URL/HTML escaping/encoding


I have always been confused with URL/HTML encoding/escaping. I am using PHP, so I want to clear some things up.

Can I say that I should always use

  • urlencode: for individual query string parts

      $url = 'http://test.com?param1=' . urlencode('some data') . '&param2=' . urlencode('something else');
    
  • htmlentities: for escaping special characters like <> so that if will be rendered properly by the browser

Would there be any other places I might use each function? I am not good at all these escaping stuff and am always confused by them.


Solution

  • First off, you shouldn't be using htmlentities() around 99% of the time. Instead, you should use htmlspecialchars() for escaping text for use inside XML and HTML documents.

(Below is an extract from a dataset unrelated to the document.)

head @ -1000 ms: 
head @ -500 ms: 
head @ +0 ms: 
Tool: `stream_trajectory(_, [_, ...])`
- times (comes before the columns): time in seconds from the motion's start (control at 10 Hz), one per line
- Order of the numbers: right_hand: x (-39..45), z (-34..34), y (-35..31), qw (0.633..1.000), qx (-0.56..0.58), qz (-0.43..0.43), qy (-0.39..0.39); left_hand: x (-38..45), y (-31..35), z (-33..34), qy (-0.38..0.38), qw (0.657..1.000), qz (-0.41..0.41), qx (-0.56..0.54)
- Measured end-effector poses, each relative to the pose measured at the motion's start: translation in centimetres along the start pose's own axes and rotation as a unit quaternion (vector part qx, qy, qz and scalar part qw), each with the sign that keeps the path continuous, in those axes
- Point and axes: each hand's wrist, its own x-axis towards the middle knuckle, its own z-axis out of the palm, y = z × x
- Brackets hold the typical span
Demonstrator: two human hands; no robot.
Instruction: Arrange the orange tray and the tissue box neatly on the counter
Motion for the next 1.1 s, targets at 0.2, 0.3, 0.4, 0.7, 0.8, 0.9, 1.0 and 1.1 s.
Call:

    htmlentities are only useful for displaying characters that the native character set you're using can't display (it is useful if your pages are in ASCII, but you have some UTF-8 characters you would like to display). Instead, just make the whole page UTF-8 (it's not hard), and be done with it.

    As far as urlencode(), you hit the nail on the head.

    So, to recap:

    • Inside HTML:

      <b><?php echo htmlspecialchars($string, ENT_QUOTES, "UTF-8"); ?></b>
      
    • Inside of a URL:

      $url = '?foo=' . urlencode('bar');